Now, the consumer expertise they took from Nike and were applying to their own startup is seeded in another industry.

“We set out to build a brand in a space where there isn’t one,” Crawford said. “We are still on that journey.”


Elmira Street Associates

Pamela Neferkará spent 18 years at Nike before leaving in 2017. She started as director of marketing for Jordan Brand and left as vice president of retail brand for North America.

After her fruitful career at the athletic giant, she opened her own consulting firm Elmira Street Associates, where she is putting her expertise in brand management, governance and strategy to work advising clients. She is also an investor backing local entrepreneurs such as Chef Gregory Gourdet and his restaurant Kann and Jill Kuehler, founder of Freeland Spirits.

She is also on the board of children’s apparel brand Hanna Andersson and boutique hotel company Main Street Hospitality.

Pamela Neferkara Headshot- Cropped
Pamela Neferkará is founder and principal of Elmira Street Associates.
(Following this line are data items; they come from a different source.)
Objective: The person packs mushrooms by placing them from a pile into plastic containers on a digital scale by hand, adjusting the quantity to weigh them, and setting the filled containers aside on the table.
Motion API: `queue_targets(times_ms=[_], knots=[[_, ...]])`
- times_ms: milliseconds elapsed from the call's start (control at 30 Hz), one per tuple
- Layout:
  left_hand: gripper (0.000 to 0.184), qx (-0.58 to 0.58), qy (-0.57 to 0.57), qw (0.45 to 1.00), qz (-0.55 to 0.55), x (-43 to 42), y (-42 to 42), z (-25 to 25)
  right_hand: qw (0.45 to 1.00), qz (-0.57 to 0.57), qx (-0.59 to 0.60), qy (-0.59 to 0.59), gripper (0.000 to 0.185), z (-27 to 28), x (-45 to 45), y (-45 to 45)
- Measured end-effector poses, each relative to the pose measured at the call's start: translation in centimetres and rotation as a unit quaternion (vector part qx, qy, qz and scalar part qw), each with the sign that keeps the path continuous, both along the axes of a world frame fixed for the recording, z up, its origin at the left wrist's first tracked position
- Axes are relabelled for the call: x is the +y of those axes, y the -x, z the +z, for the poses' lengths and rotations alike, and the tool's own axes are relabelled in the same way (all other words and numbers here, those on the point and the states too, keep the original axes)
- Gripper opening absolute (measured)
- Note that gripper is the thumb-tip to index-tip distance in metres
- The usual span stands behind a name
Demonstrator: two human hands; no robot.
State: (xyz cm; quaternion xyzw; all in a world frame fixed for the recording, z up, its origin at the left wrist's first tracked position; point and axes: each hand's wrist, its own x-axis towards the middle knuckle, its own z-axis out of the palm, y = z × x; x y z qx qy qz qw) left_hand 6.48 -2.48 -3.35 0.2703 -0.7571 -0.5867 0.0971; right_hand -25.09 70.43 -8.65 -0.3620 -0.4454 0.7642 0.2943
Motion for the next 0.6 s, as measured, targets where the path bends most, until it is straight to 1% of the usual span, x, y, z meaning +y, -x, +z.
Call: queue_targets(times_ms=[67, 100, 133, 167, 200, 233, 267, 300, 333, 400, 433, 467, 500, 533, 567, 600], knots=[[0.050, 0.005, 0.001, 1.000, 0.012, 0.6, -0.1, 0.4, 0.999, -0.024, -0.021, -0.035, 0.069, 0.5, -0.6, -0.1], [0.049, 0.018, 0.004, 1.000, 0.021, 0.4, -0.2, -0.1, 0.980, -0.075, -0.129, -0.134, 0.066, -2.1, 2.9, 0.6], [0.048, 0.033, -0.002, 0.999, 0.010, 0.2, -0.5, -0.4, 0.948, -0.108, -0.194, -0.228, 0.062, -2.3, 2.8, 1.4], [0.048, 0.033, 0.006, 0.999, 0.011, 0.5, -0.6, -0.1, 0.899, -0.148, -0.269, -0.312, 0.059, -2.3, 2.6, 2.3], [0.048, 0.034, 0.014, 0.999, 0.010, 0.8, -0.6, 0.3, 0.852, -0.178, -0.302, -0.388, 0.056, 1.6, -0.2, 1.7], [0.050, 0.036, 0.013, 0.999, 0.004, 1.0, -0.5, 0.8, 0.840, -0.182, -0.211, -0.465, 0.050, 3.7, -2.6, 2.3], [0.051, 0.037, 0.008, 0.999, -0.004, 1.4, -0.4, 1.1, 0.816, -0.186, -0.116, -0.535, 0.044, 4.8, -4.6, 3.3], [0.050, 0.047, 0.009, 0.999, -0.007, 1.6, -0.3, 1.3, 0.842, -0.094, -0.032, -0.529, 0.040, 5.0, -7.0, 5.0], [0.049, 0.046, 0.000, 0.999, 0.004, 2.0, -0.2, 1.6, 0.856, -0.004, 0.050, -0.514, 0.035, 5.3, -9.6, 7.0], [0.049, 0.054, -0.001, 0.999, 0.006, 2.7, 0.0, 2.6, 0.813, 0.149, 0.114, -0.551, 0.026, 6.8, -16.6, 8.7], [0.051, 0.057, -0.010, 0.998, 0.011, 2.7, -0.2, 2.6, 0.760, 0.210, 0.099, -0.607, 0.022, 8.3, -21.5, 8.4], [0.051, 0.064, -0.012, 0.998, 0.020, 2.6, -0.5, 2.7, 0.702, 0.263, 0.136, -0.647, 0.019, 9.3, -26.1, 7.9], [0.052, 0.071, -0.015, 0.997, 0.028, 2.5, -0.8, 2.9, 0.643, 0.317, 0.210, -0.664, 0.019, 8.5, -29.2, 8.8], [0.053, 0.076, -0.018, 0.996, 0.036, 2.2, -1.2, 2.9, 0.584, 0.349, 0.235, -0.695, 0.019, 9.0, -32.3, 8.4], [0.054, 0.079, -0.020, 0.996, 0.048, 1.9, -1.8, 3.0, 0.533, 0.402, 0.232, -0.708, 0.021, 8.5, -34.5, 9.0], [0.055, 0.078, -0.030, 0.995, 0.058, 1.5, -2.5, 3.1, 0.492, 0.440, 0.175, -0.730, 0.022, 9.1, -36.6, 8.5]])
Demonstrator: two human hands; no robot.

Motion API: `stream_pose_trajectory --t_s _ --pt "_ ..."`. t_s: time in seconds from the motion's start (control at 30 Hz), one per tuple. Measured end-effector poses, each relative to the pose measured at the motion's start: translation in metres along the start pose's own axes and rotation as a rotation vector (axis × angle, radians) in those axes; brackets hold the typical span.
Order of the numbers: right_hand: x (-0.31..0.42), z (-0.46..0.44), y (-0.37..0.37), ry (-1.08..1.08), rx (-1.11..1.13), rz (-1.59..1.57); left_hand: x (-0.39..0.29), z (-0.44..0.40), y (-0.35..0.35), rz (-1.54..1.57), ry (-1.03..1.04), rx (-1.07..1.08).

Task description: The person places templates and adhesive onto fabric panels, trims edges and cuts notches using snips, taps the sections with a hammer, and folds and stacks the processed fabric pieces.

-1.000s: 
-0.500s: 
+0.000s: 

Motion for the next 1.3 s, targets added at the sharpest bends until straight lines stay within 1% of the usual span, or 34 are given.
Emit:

She is also an active angel investor.
Elmira Street Associates

Neferkará was lured to Portland by the Nike job, and even though she'd been in the region for nearly two decades, she said she found new ways to plug into the community when she left the company.

“I’m able to make the time for it and to dive in and look at what’s around. Working at Nike can be very consuming between your responsibilities, traveling and then I also have a son I was raising,” she said. “Now that I have my own consulting practice it’s been a lot of fun learning more about what’s happening in Portland and helping other people make their dreams come true.”

Her Nike experience has helped her do that. Nike is a big company, but Neferkará said that within her various jobs there were elements of entrepreneurship. Teams were multidisciplinary so people were learning from each other and getting involved where needed. The more senior you become, the more cross-disciplinary the job is, she said.

“One of the things I have found as I have moved into board work, I’ve managed budgets that are larger than the revenue lines of many small companies. I know my way around a spreadsheet, I understand how numbers fit into an overall (profit and loss statement),” she said. “Sitting around the table in the boardroom, while I might have been brought onto the board because of my marketing background and e-commerce expertise, I’m also able to think about the numbers.”

Neferkará is invested in four companies, two that were founded by women who are also Nike alums.

“I knew (the founders) from my Nike days and I helped to put together a syndicate driven by former Nike Women,” she said, adding that she is part of various efforts to rally women who have Nike connections to get into angel investing.